However, the very concept raises an eternal question about that general formula underlying every possible thing in the world. The universal algorithm that dictates it all. And writing about it reminded me an excerpt of James Gleick's information where the authir explains scientists view of complexity and thier attempts to define it. The chapter end up showing how Complexity, Information and Probability (a proxy for randomness) are inter-twined.

How complex are you ? Compared to a drawing ? To a camel ? To a table ? To a text ?
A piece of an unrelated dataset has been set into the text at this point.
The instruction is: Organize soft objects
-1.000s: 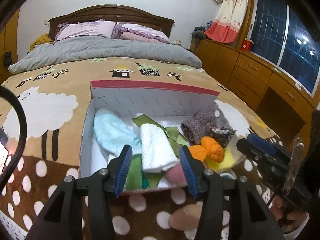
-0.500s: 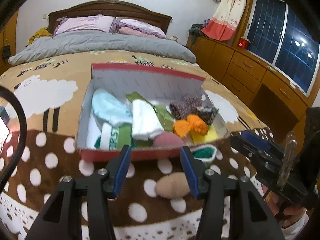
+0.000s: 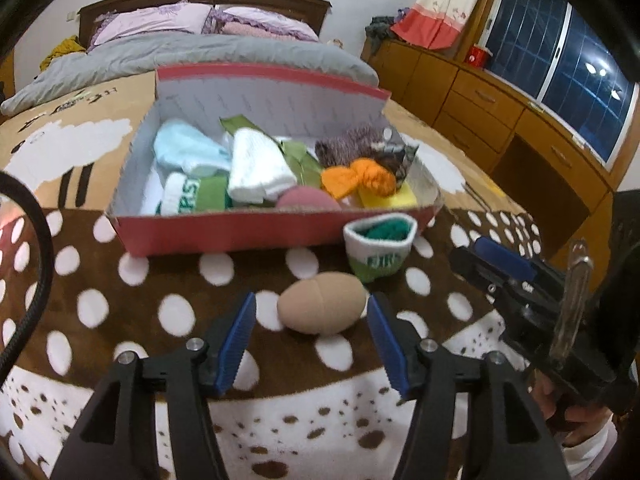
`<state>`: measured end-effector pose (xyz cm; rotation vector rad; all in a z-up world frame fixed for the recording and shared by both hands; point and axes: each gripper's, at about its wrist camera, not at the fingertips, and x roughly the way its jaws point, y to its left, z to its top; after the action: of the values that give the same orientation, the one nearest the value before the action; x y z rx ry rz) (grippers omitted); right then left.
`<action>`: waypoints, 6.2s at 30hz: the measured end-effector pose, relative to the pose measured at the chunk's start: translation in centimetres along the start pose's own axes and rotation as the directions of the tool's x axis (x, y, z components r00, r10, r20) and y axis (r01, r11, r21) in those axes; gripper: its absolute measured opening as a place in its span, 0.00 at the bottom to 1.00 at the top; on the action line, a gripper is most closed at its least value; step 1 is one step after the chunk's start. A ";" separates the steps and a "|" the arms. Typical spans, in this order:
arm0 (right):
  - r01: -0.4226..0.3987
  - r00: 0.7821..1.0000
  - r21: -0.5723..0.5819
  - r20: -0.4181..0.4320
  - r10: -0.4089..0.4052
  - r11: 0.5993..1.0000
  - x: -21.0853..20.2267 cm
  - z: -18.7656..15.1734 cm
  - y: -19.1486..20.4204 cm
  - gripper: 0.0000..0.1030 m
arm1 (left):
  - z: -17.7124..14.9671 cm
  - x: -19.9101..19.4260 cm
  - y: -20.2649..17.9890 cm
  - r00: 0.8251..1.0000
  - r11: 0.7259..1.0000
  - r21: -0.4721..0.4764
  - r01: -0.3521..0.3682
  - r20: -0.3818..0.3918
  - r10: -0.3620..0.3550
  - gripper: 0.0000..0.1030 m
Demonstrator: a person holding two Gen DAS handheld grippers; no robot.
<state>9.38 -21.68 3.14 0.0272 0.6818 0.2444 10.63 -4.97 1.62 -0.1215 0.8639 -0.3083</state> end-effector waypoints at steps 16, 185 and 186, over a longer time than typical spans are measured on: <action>0.003 1.000 0.033 -0.020 -0.002 0.999 0.8 -1.4 -1.3 0.44 | -0.1 4.4 -1.2 0.995 0.997 0.038 -0.065 -0.074 0.068 0.58; -0.060 0.996 0.012 0.068 0.059 0.998 1.0 1.0 3.4 0.66 | 2.4 -0.4 2.6 0.972 0.970 -0.100 -0.222 0.052 0.228 0.80; -0.056 0.997 0.016 0.063 0.055 0.998 1.0 0.7 3.5 0.66 | 2.1 -0.2 2.7 0.972 0.969 -0.100 -0.225 0.043 0.230 0.80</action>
<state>9.81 -18.06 3.42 0.0702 0.6217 0.2898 12.65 -2.41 2.52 -0.1165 0.8301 -0.0485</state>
You can circumvent the problem of course saying that every entity's complexity can only be defined relative to an ensemble it relates to : Texts' complexity would be measured comapred to other texts, tables' to other pieces of furniture ... But Kolmogorov, one of complexity's soviet union thinkers actually had a different approachwhere complexity would be defined relative to a universal language : the computer program language. You are as complex as the algorithm that would be necessary to be written in order to recreate you. In other words, you are as complex as th formula that underlies your construction.

This is amazingly revelatory and brings back to the universality of concepts such as complexity. I saw a talk today about simplicity and complexity by John Maeda

[ted id=172]

The insight here is "how simple can it get ?". How much can you narrow down the equation of life and Maeda does a great job : Life is about trying to get the most enjoyment and the least pain. think about all the organisms and the systems around you ; that's exactly it. Our educational system, our nutrition system, our industrial system. It has all converged towards cahin production like factories (we mass-produce identically-educated children, identically fed, pacakged and tasting chicken and cows, identical cars and tables ...).
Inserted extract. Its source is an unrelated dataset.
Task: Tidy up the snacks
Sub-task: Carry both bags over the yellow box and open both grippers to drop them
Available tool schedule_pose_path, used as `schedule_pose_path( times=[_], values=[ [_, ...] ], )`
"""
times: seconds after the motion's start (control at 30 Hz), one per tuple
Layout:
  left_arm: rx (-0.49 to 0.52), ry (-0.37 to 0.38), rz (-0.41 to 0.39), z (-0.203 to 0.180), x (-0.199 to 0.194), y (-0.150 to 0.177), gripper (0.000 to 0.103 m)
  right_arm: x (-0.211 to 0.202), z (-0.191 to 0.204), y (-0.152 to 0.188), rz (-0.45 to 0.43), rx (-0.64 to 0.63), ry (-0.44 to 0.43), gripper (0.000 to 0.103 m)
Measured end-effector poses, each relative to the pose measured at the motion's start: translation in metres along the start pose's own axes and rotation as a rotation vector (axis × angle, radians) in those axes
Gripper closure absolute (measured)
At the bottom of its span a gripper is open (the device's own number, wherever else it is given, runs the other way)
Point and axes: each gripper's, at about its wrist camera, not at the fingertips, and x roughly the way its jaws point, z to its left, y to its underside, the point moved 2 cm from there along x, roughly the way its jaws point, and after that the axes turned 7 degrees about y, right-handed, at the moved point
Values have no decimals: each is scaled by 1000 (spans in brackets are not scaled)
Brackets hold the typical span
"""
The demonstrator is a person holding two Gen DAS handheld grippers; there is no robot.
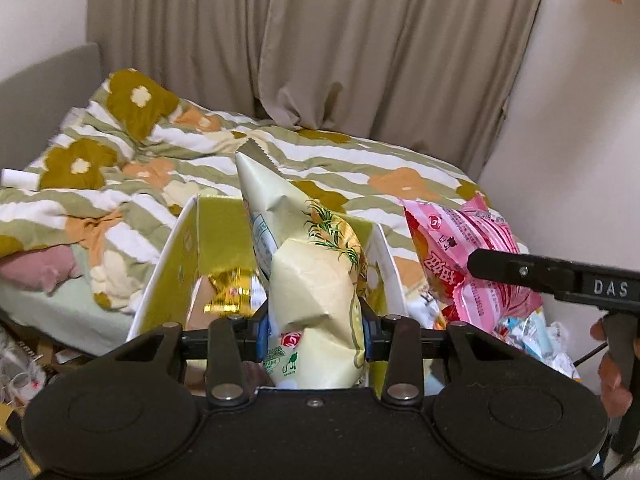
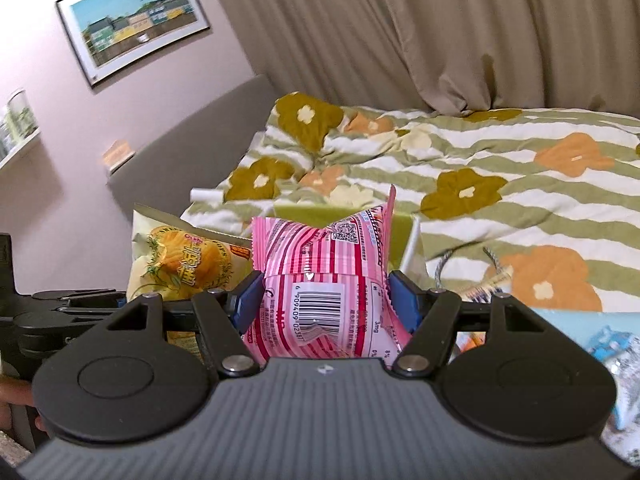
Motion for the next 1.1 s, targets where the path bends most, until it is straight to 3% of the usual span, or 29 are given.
schedule_pose_path(
  times=[0.43, 0.47, 0.5, 0.57, 0.87, 1.1],
  values=[
    [-20, 190, 159, 76, 96, -41, 57, 85, 30, -21, 9, 144, 215, 21],
    [-34, 194, 166, 81, 103, -41, 49, 88, 31, -20, 12, 153, 229, 21],
    [-43, 188, 174, 84, 107, -40, 27, 92, 30, -20, 15, 161, 239, 21],
    [-40, 149, 175, 90, 111, -40, 1, 101, 31, -19, 25, 176, 259, 21],
    [22, 99, 177, 94, 93, -23, 1, 121, 33, -11, 57, 201, 307, 21],
    [-3, 74, 139, 94, 70, -25, 0, 133, 37, -21, 62, 203, 297, 20]
  ],
)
This simple equation Maeda comes up with is really the one underlying every functionning entity's logic : I want to do the most with the least energy. And it brings me back (again :) ) to that universal equation : I believe what underlies all forms of life is really this minimal energy use, in other terms : Slothiness.

Yes ! As preposterous as this may sound, I believe life is lazy. This is its qintessial way of being. Life converges towards minimal energy use.

And no. I don't beliebve it's efficiency we're heading towards, meaning doing the most with the least. This is not how things are working. There is no underlying six sigma equation within nature. Nature's design isn't optimal, it isn't energy wise and resource effective, I don't think so or at least I don't see so, or else why would we have steered so far from that universal reality.

Life is lazy, or maybe is it because today is grey that it seems so ? No, just kidding :)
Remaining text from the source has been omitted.